Crop tour highlights farming practices

Published 12:00 am Saturday, June 30, 2007

– Mardi Ford

The Observer

The first year, it was just Don Sands and a handful of farmers armed with buckets of chicken. They jumped into pickups and headed out to see how a new herbicide was fighting wild oat in the field.

Though they did not realize it that day, the small group of men had given birth to the Union County Crops and Conservation Tour.

This year, there were three school buses packed with people from all walks of life including farmers on the 31st annual crop tour.

The buses were joined by a half-dozen other rigs filled with even more crop tourists. A trailer loaded with doughnuts, ice-cold pop and water greeted the group at every stop complete with porta-potties stationed discreetly nearby.

In 31 years, the tour has changed as much as the farming methods and practices it highlights.

The first stop of the day was a brief tour with Pete Nilsson and Becky Hamann, the 2006 Conservation Farmers of the Year. Nilsson talked about the changes he’d witnessed since joining the Hamann family farm in the mid-70s.

"At that time the river here was a major slough," Nilsson said. During the hottest part of the summer, Nilsson said the water became more of a nuisance as fish rotted in the mud.

"It was a stinking mess," Nilsson says.

They began working to slope the eroding vertical banks and planted trees and vegetation along the water on their property.

Tourists also took a look at the new energy-efficient, well-insulated shop built with southern exposure windows. The design incorporates solar heat to keep the shop, Nilsson says, comfortably warm even in winter.

"Now we actually spend more time working on equipment than thinking about it," he says, drawing a laugh from the crowd.

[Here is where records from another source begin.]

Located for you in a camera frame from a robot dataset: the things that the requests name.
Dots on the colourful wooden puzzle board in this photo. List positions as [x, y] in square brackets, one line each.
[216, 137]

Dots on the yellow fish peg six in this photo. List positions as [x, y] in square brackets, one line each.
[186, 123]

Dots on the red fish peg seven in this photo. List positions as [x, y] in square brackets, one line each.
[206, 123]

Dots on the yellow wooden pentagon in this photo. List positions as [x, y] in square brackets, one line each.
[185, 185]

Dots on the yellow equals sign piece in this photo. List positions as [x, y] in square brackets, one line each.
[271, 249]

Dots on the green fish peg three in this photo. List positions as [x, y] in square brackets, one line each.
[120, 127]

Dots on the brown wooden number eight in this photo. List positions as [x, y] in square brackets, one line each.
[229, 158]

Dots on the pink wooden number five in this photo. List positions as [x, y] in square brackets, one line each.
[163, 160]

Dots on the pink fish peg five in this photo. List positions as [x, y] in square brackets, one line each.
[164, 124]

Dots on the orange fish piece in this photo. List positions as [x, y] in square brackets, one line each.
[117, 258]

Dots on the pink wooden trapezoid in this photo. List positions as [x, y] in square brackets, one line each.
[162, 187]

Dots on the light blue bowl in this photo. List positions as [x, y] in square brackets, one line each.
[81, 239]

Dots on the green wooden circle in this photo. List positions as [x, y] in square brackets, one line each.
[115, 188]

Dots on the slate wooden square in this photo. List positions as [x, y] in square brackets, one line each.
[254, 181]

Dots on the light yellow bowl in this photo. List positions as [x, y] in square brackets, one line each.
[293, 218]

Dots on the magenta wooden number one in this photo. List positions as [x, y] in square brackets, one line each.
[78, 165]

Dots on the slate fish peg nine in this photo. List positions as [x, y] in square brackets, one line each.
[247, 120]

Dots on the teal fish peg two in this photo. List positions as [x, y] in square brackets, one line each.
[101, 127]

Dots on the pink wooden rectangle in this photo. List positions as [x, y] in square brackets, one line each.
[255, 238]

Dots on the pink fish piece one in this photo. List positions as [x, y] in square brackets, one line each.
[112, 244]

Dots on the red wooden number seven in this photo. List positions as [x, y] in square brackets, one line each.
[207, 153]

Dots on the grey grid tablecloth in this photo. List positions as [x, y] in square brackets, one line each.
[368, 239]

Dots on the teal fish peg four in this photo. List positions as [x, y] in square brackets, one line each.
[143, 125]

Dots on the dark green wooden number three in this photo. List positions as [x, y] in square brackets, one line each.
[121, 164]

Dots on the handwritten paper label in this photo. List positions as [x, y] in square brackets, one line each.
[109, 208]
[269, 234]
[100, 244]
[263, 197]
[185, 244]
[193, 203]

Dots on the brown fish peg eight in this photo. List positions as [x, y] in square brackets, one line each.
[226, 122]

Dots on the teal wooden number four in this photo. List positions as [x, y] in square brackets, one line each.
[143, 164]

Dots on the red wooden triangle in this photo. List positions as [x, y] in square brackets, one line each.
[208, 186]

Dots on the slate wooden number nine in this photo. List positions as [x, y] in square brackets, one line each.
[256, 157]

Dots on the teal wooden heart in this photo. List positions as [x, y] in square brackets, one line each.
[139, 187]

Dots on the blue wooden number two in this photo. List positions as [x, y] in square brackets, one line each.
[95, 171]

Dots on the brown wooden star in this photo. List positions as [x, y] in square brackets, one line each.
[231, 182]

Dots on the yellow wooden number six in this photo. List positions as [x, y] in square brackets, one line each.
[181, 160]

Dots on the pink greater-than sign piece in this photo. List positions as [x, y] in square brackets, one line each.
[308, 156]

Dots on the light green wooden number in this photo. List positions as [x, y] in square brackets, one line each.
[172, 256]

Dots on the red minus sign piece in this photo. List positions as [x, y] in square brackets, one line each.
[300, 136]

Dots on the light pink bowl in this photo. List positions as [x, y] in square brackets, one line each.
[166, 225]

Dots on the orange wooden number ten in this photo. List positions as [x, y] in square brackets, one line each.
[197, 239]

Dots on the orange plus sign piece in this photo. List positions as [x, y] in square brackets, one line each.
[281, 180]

Finally, Nilsson also talked about changes made to the mint harvesting and oil distillation processes on the farm that were implemented to save both energy and money.

After leaving the 2006 Conservation Farm, throughout the rest of the morning the caravan meandered through the heart of the valley looking into a wide variety of subjects from what’s new in market development for oil seed crops to how the county’s smoke management program works.

The grand finale came when the tour joined the hundreds of other people who showed up to feast on barbecued rib steaks.

Thomasine "Tommy" Nichols, Cove, came on her first crop tour in 1994. She’s made it to every one since then, except last year.

"As soon as I found out there was such I thing, I started coming," Nichols says. Although she has never farmed, her father used a horse and plow in Wisconsin where she grew up.

"I like to be aware of what’s going on. It’s always interesting," Nichols says. "Lots of new things to see."

Though the crop tour may be an indicator of the changing industry itself, one thing remains the same: At its heart the crop tour is still about sharing knowledge and information with anyone interested in agriculture.